### Exercise details
Set down every record below exactly as written.

### Extracted records
---

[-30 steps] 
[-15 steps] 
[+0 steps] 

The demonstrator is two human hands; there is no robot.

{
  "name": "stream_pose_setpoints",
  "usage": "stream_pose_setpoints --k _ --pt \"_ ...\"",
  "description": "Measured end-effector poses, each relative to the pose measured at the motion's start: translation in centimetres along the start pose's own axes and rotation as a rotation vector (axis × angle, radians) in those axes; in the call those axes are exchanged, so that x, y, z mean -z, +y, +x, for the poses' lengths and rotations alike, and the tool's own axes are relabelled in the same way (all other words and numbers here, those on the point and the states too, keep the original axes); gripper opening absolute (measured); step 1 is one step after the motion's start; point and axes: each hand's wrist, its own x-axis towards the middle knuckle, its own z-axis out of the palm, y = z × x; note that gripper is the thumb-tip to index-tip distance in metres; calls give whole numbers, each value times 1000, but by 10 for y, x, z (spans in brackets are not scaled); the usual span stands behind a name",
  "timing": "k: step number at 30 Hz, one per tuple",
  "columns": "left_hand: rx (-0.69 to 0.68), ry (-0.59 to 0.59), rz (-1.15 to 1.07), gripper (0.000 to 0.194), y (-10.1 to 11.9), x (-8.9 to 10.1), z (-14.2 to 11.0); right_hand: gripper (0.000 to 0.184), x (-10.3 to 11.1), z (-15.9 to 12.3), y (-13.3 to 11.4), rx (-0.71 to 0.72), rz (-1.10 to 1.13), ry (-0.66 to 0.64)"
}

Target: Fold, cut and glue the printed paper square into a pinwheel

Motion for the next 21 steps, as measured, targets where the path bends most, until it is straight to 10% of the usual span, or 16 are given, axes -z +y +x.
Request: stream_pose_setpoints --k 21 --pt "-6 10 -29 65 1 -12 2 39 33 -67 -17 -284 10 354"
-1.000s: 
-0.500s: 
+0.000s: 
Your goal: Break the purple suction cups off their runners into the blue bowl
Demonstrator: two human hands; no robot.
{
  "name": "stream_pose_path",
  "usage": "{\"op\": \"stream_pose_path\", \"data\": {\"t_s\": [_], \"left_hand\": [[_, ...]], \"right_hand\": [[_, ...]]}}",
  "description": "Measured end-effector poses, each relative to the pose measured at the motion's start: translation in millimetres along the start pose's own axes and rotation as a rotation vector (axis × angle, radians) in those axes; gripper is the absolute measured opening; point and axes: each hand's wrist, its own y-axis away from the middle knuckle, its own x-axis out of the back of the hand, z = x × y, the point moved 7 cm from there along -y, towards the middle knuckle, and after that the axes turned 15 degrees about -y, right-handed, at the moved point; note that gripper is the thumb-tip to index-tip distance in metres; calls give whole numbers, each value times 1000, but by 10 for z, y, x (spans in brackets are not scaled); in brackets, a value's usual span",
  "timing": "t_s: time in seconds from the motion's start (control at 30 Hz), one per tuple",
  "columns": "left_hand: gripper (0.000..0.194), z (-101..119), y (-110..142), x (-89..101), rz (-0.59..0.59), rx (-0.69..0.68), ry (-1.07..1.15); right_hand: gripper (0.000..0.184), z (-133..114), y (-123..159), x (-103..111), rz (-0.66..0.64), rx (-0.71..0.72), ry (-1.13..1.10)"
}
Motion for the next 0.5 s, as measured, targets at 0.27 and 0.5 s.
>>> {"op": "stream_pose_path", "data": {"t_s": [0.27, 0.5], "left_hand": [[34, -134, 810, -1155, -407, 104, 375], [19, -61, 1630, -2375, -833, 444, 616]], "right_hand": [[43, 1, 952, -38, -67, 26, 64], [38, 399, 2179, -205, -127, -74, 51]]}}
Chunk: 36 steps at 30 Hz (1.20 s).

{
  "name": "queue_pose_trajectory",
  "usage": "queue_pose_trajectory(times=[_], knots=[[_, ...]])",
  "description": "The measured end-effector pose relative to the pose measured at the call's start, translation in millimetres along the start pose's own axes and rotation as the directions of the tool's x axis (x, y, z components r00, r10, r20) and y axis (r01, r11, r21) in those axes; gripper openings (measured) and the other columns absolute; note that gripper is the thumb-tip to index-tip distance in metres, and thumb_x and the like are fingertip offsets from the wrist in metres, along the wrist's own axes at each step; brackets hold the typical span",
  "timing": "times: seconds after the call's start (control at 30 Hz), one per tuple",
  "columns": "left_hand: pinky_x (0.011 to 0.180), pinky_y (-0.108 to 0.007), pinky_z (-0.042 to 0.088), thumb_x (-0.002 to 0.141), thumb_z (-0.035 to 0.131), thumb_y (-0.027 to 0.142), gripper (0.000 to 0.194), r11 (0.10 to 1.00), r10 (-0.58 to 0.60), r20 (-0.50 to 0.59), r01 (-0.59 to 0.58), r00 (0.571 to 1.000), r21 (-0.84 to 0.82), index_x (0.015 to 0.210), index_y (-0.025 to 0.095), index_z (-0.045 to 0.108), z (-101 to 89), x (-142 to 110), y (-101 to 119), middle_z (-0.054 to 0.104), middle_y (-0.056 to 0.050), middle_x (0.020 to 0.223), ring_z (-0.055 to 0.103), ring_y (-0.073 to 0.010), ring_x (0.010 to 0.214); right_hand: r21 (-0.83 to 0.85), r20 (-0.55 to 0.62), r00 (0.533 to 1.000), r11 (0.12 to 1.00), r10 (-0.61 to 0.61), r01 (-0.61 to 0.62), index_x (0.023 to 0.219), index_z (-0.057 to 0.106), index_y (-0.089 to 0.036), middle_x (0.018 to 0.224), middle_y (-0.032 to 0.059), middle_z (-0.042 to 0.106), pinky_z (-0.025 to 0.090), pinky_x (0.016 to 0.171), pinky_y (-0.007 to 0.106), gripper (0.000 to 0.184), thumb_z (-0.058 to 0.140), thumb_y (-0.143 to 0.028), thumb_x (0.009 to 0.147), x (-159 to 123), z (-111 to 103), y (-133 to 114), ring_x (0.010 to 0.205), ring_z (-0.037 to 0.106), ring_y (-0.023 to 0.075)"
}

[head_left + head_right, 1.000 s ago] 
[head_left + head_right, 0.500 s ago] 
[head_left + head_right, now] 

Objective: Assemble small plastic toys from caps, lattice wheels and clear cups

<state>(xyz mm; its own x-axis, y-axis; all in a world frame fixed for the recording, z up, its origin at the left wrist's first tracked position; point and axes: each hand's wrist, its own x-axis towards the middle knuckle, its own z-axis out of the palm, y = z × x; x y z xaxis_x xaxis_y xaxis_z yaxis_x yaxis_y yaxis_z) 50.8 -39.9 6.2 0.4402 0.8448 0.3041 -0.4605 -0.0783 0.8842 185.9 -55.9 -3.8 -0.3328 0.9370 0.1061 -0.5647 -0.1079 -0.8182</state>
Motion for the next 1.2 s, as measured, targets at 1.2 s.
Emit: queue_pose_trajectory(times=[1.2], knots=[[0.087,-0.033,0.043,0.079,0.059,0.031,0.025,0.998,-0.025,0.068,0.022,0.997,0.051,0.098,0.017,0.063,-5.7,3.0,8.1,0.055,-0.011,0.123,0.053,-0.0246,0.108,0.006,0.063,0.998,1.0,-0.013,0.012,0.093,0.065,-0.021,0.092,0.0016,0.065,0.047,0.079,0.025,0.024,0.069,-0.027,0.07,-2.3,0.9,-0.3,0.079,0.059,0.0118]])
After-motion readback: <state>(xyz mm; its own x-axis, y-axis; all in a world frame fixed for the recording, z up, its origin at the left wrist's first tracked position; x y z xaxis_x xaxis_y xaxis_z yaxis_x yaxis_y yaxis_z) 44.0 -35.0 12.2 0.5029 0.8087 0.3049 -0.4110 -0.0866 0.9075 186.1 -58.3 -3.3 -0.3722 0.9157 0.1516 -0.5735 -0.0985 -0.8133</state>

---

### Solution to this exercise
[-30 steps] 
[-15 steps] 
[+0 steps] 

The demonstrator is two human hands; there is no robot.

{
  "name": "stream_pose_setpoints",
  "usage": "stream_pose_setpoints --k _ --pt \"_ ...\"",
  "description": "Measured end-effector poses, each relative to the pose measured at the motion's start: translation in centimetres along the start pose's own axes and rotation as a rotation vector (axis × angle, radians) in those axes; in the call those axes are exchanged, so that x, y, z mean -z, +y, +x, for the poses' lengths and rotations alike, and the tool's own axes are relabelled in the same way (all other words and numbers here, those on the point and the states too, keep the original axes); gripper opening absolute (measured); step 1 is one step after the motion's start; point and axes: each hand's wrist, its own x-axis towards the middle knuckle, its own z-axis out of the palm, y = z × x; note that gripper is the thumb-tip to index-tip distance in metres; calls give whole numbers, each value times 1000, but by 10 for y, x, z (spans in brackets are not scaled); the usual span stands behind a name",
  "timing": "k: step number at 30 Hz, one per tuple",
  "columns": "left_hand: rx (-0.69 to 0.68), ry (-0.59 to 0.59), rz (-1.15 to 1.07), gripper (0.000 to 0.194), y (-10.1 to 11.9), x (-8.9 to 10.1), z (-14.2 to 11.0); right_hand: gripper (0.000 to 0.184), x (-10.3 to 11.1), z (-15.9 to 12.3), y (-13.3 to 11.4), rx (-0.71 to 0.72), rz (-1.10 to 1.13), ry (-0.66 to 0.64)"
}

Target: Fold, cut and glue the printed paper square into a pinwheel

Motion for the next 21 steps, as measured, targets where the path bends most, until it is straight to 10% of the usual span, or 16 are given, axes -z +y +x.
Request: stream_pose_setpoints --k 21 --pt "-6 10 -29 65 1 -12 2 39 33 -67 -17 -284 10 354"
-1.000s: 
-0.500s: 
+0.000s: 
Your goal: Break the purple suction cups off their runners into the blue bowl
Demonstrator: two human hands; no robot.
{
  "name": "stream_pose_path",
  "usage": "{\"op\": \"stream_pose_path\", \"data\": {\"t_s\": [_], \"left_hand\": [[_, ...]], \"right_hand\": [[_, ...]]}}",
  "description": "Measured end-effector poses, each relative to the pose measured at the motion's start: translation in millimetres along the start pose's own axes and rotation as a rotation vector (axis × angle, radians) in those axes; gripper is the absolute measured opening; point and axes: each hand's wrist, its own y-axis away from the middle knuckle, its own x-axis out of the back of the hand, z = x × y, the point moved 7 cm from there along -y, towards the middle knuckle, and after that the axes turned 15 degrees about -y, right-handed, at the moved point; note that gripper is the thumb-tip to index-tip distance in metres; calls give whole numbers, each value times 1000, but by 10 for z, y, x (spans in brackets are not scaled); in brackets, a value's usual span",
  "timing": "t_s: time in seconds from the motion's start (control at 30 Hz), one per tuple",
  "columns": "left_hand: gripper (0.000..0.194), z (-101..119), y (-110..142), x (-89..101), rz (-0.59..0.59), rx (-0.69..0.68), ry (-1.07..1.15); right_hand: gripper (0.000..0.184), z (-133..114), y (-123..159), x (-103..111), rz (-0.66..0.64), rx (-0.71..0.72), ry (-1.13..1.10)"
}
Motion for the next 0.5 s, as measured, targets at 0.27 and 0.5 s.
>>> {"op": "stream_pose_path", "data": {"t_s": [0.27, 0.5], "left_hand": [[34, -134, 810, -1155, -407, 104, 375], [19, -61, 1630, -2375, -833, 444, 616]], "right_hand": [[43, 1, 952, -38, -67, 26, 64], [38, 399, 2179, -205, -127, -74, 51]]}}
Chunk: 36 steps at 30 Hz (1.20 s).

{
  "name": "queue_pose_trajectory",
  "usage": "queue_pose_trajectory(times=[_], knots=[[_, ...]])",
  "description": "The measured end-effector pose relative to the pose measured at the call's start, translation in millimetres along the start pose's own axes and rotation as the directions of the tool's x axis (x, y, z components r00, r10, r20) and y axis (r01, r11, r21) in those axes; gripper openings (measured) and the other columns absolute; note that gripper is the thumb-tip to index-tip distance in metres, and thumb_x and the like are fingertip offsets from the wrist in metres, along the wrist's own axes at each step; brackets hold the typical span",
  "timing": "times: seconds after the call's start (control at 30 Hz), one per tuple",
  "columns": "left_hand: pinky_x (0.011 to 0.180), pinky_y (-0.108 to 0.007), pinky_z (-0.042 to 0.088), thumb_x (-0.002 to 0.141), thumb_z (-0.035 to 0.131), thumb_y (-0.027 to 0.142), gripper (0.000 to 0.194), r11 (0.10 to 1.00), r10 (-0.58 to 0.60), r20 (-0.50 to 0.59), r01 (-0.59 to 0.58), r00 (0.571 to 1.000), r21 (-0.84 to 0.82), index_x (0.015 to 0.210), index_y (-0.025 to 0.095), index_z (-0.045 to 0.108), z (-101 to 89), x (-142 to 110), y (-101 to 119), middle_z (-0.054 to 0.104), middle_y (-0.056 to 0.050), middle_x (0.020 to 0.223), ring_z (-0.055 to 0.103), ring_y (-0.073 to 0.010), ring_x (0.010 to 0.214); right_hand: r21 (-0.83 to 0.85), r20 (-0.55 to 0.62), r00 (0.533 to 1.000), r11 (0.12 to 1.00), r10 (-0.61 to 0.61), r01 (-0.61 to 0.62), index_x (0.023 to 0.219), index_z (-0.057 to 0.106), index_y (-0.089 to 0.036), middle_x (0.018 to 0.224), middle_y (-0.032 to 0.059), middle_z (-0.042 to 0.106), pinky_z (-0.025 to 0.090), pinky_x (0.016 to 0.171), pinky_y (-0.007 to 0.106), gripper (0.000 to 0.184), thumb_z (-0.058 to 0.140), thumb_y (-0.143 to 0.028), thumb_x (0.009 to 0.147), x (-159 to 123), z (-111 to 103), y (-133 to 114), ring_x (0.010 to 0.205), ring_z (-0.037 to 0.106), ring_y (-0.023 to 0.075)"
}

[head_left + head_right, 1.000 s ago] 
[head_left + head_right, 0.500 s ago] 
[head_left + head_right, now] 

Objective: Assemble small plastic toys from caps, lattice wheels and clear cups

<state>(xyz mm; its own x-axis, y-axis; all in a world frame fixed for the recording, z up, its origin at the left wrist's first tracked position; point and axes: each hand's wrist, its own x-axis towards the middle knuckle, its own z-axis out of the palm, y = z × x; x y z xaxis_x xaxis_y xaxis_z yaxis_x yaxis_y yaxis_z) 50.8 -39.9 6.2 0.4402 0.8448 0.3041 -0.4605 -0.0783 0.8842 185.9 -55.9 -3.8 -0.3328 0.9370 0.1061 -0.5647 -0.1079 -0.8182</state>
Motion for the next 1.2 s, as measured, targets at 1.2 s.
Emit: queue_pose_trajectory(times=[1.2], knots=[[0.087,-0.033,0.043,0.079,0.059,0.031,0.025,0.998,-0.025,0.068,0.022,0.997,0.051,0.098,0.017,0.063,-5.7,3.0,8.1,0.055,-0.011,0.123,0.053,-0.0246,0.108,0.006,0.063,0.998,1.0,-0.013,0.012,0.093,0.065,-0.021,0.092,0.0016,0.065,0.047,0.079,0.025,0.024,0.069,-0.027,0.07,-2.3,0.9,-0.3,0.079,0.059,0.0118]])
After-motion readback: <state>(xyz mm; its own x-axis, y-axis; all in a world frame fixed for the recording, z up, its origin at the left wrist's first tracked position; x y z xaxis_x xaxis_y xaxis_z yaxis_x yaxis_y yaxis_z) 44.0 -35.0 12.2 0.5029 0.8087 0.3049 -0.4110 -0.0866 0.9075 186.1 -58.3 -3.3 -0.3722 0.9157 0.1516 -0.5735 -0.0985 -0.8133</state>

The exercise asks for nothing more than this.